About this task:
Only one stretch of the listing below is wanted: every line from the first to the line containing "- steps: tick", set down exactly.

[Start of section]

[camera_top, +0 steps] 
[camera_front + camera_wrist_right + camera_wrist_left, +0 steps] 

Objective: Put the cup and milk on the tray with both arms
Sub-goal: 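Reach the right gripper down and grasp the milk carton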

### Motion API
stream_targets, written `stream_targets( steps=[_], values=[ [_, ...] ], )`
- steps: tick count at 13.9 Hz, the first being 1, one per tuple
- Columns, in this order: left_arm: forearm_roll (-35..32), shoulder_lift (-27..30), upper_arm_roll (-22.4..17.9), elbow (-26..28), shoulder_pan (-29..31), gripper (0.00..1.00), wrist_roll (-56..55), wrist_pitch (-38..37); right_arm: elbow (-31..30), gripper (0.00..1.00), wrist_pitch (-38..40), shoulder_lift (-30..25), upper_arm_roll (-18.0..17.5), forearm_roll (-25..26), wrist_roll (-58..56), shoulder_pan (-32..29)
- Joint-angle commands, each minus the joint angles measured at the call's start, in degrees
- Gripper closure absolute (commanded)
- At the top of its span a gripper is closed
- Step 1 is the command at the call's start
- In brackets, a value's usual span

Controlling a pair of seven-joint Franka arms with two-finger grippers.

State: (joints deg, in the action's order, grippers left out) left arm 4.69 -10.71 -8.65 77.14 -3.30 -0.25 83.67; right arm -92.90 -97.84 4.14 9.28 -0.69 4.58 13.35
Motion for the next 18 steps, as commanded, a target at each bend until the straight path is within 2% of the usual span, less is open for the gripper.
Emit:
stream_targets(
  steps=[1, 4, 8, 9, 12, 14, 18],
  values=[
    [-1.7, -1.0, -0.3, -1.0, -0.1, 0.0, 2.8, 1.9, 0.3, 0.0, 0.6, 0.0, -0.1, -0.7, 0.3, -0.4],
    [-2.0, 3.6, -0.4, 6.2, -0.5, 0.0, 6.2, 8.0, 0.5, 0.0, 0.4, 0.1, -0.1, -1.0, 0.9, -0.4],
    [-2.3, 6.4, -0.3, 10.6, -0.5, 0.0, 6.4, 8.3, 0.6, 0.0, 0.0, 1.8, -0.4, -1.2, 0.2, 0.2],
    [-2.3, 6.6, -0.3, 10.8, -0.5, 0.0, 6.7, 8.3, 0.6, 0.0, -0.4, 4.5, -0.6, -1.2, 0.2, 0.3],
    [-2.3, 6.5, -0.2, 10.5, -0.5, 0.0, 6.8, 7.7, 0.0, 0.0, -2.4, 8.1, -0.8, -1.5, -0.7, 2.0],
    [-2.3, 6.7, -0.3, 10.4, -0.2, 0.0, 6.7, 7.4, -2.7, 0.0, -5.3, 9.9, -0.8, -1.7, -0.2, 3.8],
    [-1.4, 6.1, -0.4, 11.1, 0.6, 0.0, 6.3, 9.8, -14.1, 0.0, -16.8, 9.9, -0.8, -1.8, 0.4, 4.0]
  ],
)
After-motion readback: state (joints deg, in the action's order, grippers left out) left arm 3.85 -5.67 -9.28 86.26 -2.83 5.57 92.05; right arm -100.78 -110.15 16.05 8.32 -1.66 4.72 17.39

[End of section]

Response area:
[camera_top, +0 steps] 
[camera_front + camera_wrist_right + camera_wrist_left, +0 steps] 

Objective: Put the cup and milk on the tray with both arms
Sub-goal: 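Reach the right gripper down and grasp the milk carton
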
### Motion API
stream_targets, written `stream_targets( steps=[_], values=[ [_, ...] ], )`
- steps: tick count at 13.9 Hz, the first being 1, one per tuple

This answer has been written out in full.